WHAT YOU NEED TO DO:
Your copy of the data below must be exact and must leave out all pictures.

DATA:
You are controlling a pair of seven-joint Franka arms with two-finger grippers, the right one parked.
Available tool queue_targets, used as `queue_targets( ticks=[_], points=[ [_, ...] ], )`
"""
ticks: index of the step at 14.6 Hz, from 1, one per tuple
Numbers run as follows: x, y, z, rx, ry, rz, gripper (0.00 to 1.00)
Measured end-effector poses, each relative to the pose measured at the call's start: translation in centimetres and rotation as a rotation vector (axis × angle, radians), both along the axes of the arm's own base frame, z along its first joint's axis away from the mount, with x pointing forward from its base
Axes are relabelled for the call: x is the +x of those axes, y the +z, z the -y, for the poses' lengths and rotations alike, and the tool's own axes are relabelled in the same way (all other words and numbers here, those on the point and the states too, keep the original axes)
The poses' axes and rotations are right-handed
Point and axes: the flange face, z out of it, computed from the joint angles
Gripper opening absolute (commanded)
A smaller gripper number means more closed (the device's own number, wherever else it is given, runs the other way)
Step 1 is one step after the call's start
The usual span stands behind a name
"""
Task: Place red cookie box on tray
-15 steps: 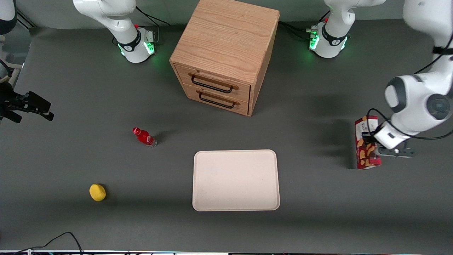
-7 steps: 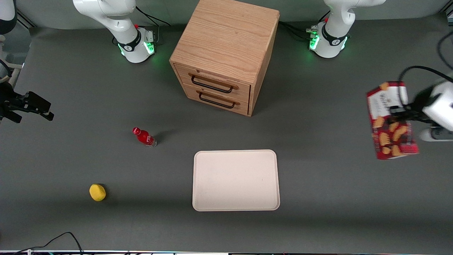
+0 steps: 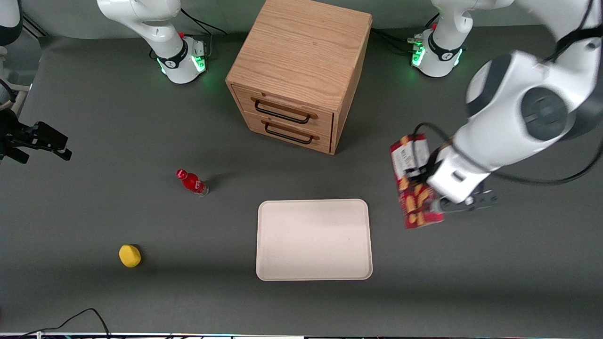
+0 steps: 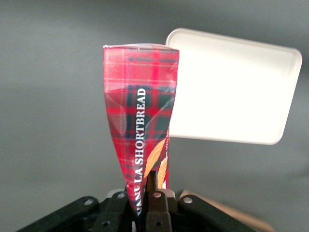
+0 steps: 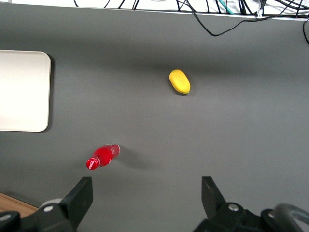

RESULT FOR THIS EXERCISE:
You are controlling a pair of seven-joint Franka arms with two-finger grippers, the right one parked.
Available tool queue_targets, used as `queue_targets( ticks=[_], points=[ [_, ...] ], )`
"""
ticks: index of the step at 14.6 Hz, from 1, one per tuple
Numbers run as follows: x, y, z, rx, ry, rz, gripper (0.00 to 1.00)
Measured end-effector poses, each relative to the pose measured at the call's start: translation in centimetres and rotation as a rotation vector (axis × angle, radians), both along the axes of the arm's own base frame, z along its first joint's axis away from the mount, with x pointing forward from its base
Axes are relabelled for the call: x is the +x of those axes, y the +z, z the -y, for the poses' lengths and rotations alike, and the tool's own axes are relabelled in the same way (all other words and numbers here, those on the point and the states too, keep the original axes)
The poses' axes and rotations are right-handed
Point and axes: the flange face, z out of it, computed from the joint angles
Gripper opening absolute (commanded)
A smaller gripper number means more closed (the device's own number, wherever else it is given, runs the other way)
Step 1 is one step after the call's start
The usual span stands behind a name
"""
Task: Place red cookie box on tray
-15 steps: 
-7 steps: 
+0 steps: 
+0 steps: 
+0 steps: 

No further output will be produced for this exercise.